The Citigroup analysts opine that the smartphone will have Texas Instruments' OMAP 4 processor and is "very likely" to use Qualcomm's dual mode 6-series standalone baseband because Amazon's been using Qualcomm basebands in its Kindles.

Amazon may sell its smartphone at close to its putative cost of $150 to $170, the Citigroup analysts speculate.

It's likely the smartphone will run Android, like the Kindle Fire does.

What a Smartphone Maker Needs

Any company making a mobile communications device has to meet three criteria, Jennifer Jacobson, public relations and social media director at Retrevo, told TechNewsWorld.

"First, the device has to let the user communicate easily with others; second, it needs to connect with a well-known, stable marketplace that gives people access to content, and this is an area in which Amazon has a strong history; and third, and this is key, is the ability for that mobile device to work with data plans from top-level carriers," Jacobson elaborated.

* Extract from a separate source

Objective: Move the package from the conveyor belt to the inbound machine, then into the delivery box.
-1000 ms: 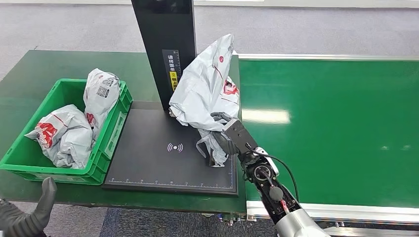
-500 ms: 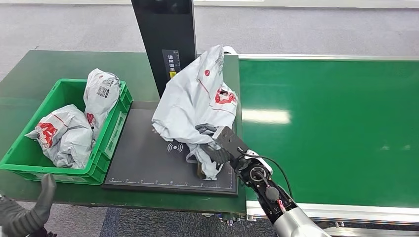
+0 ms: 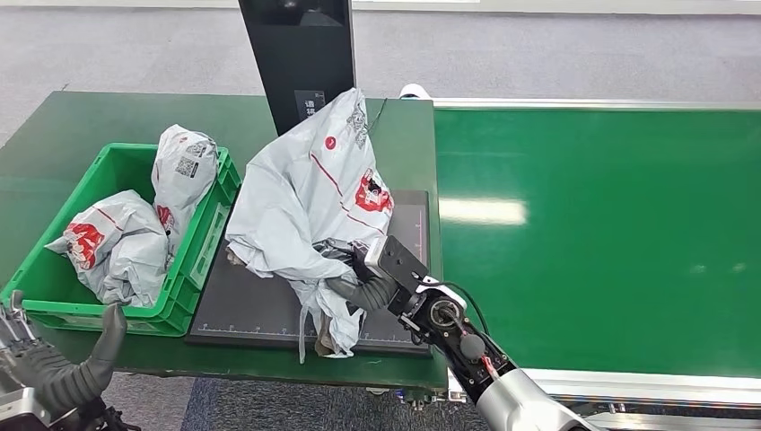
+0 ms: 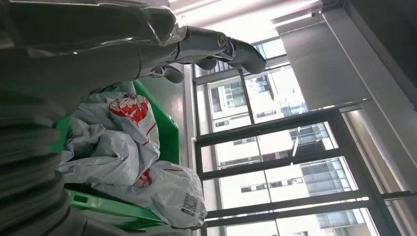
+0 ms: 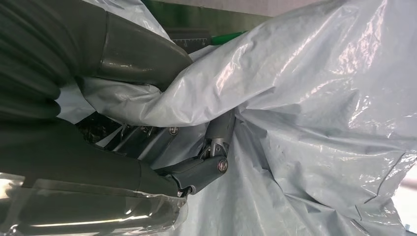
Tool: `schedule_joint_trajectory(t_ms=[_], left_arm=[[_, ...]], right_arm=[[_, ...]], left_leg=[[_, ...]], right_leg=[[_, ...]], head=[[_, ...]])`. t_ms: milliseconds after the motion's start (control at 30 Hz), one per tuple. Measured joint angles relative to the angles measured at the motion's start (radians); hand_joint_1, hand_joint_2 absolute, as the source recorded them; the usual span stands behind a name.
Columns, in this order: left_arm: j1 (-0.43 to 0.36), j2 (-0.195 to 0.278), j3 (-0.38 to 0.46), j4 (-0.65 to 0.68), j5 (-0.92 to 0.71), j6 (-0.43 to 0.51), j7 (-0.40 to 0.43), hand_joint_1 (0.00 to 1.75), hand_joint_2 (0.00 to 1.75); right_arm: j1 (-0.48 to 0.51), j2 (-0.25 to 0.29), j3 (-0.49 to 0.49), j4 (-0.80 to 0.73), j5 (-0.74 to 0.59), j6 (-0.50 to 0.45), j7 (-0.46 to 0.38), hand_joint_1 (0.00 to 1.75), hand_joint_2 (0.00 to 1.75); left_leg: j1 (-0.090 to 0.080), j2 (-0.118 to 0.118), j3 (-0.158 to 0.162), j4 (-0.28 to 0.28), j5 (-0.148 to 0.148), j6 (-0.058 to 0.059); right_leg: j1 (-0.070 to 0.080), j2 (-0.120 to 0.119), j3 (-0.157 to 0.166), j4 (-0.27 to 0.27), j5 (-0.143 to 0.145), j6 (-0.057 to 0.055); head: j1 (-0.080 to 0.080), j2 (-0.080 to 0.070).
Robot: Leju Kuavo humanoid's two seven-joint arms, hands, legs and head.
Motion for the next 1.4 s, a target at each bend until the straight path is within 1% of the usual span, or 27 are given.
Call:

However, the rapid pace of change and consumers' desire for newer products with the latest features could make creating a mobile phone "a challenge for any company, whether [it's doing this] for the first time or the 26th time," Jacobson pointed out.

The Microsoft Factor

Another possible obstacle between Amazon and smartphones is Microsoft's exacting of patent fees from phone makers who sell Android phones. The software maker contends it holds rights to some of the technology used in Android.

If Amazon shaves its profits to the bone or takes a loss on the sale of each smartphone, and has to pay Microsoft fees on top of that, it will need to make up for this by selling lots of content to smartphone owners.

Amazon banked on content sales giving it a profit on its Kindles, and that seems to have paid off.

A survey conducted earlier this month by 451 Group division ChangeWave Research concluded that initial consumer demand for the Kindle Fire is "extraordinary."

It can be reasonably assumed that Amazon's clearing quite a bit of change from content purchases by Kindle users -- and that its sales will only grow further as more Kindle Fires are picked up by more buyers.

The Winter of Consumers' Smartphone Discontent

However, that success may not translate to an Amazon-branded smartphone.

"The challenge here is for Amazon to deliver valuable content to a smartphone-sized screen," the 451 Group's Hazelton remarked.

"What content would you send over the smartphone?" Hazelton asked. "I do use my iPhone as an e-reader when I'm stuck somewhere, but there's no way I'd use it as a dedicated e-reader; I use a tablet instead," Hazelton added.

This leads to the question of whether users would sign up for content on their smartphones or their tablets, Hazelton said.

"If it's a bundled package where you get the content on both devices, you'd be likely to do it," Hazelton suggested.